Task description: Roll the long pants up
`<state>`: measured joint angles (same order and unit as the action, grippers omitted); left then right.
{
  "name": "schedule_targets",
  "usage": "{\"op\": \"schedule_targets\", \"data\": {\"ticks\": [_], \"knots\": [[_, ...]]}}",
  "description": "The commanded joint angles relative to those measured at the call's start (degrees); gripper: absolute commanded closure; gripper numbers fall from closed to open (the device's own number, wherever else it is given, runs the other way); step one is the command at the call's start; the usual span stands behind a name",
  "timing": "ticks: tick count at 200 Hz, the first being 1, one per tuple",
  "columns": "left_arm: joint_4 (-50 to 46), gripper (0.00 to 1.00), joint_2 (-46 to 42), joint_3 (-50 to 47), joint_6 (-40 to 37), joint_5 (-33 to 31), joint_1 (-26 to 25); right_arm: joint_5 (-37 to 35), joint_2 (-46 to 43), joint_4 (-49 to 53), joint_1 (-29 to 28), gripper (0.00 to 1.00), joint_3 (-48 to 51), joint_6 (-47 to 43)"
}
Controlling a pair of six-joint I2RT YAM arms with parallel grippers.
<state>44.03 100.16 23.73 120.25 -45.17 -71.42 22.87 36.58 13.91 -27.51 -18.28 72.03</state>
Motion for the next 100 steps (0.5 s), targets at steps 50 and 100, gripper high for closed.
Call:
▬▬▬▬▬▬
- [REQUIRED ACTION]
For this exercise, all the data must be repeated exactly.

- [SOLUTION FOR THIS PROBLEM]
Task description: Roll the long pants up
`<state>`: measured joint angles (same order and unit as the action, grippers omitted); left then right.
{
  "name": "schedule_targets",
  "usage": "{\"op\": \"schedule_targets\", \"data\": {\"ticks\": [_], \"knots\": [[_, ...]]}}",
  "description": "The commanded joint angles relative to those measured at the call's start (degrees); gripper: absolute commanded closure; gripper numbers fall from closed to open (the device's own number, wherever else it is given, runs the other way); step one is the command at the call's start; the usual span stands behind a name",
  "timing": "ticks: tick count at 200 Hz, the first being 1, one per tuple",
  "columns": "left_arm: joint_4 (-50 to 46), gripper (0.00 to 1.00), joint_2 (-46 to 42), joint_3 (-50 to 47), joint_6 (-40 to 37), joint_5 (-33 to 31), joint_1 (-26 to 25); right_arm: joint_5 (-37 to 35), joint_2 (-46 to 43), joint_4 (-49 to 53), joint_1 (-29 to 28), gripper (0.00 to 1.00), joint_3 (-48 to 51), joint_6 (-47 to 43)"
}
Controlling a pair of six-joint I2RT YAM arms with parallel grippers.
<state>44.03 100.16 23.73 120.25 -45.17 -71.42 22.87 36.58 13.91 -27.51 -18.28 72.03</state>
Motion for the next 100 steps (0.5 s), targets at steps 50 and 100, gripper high for closed.
Call:

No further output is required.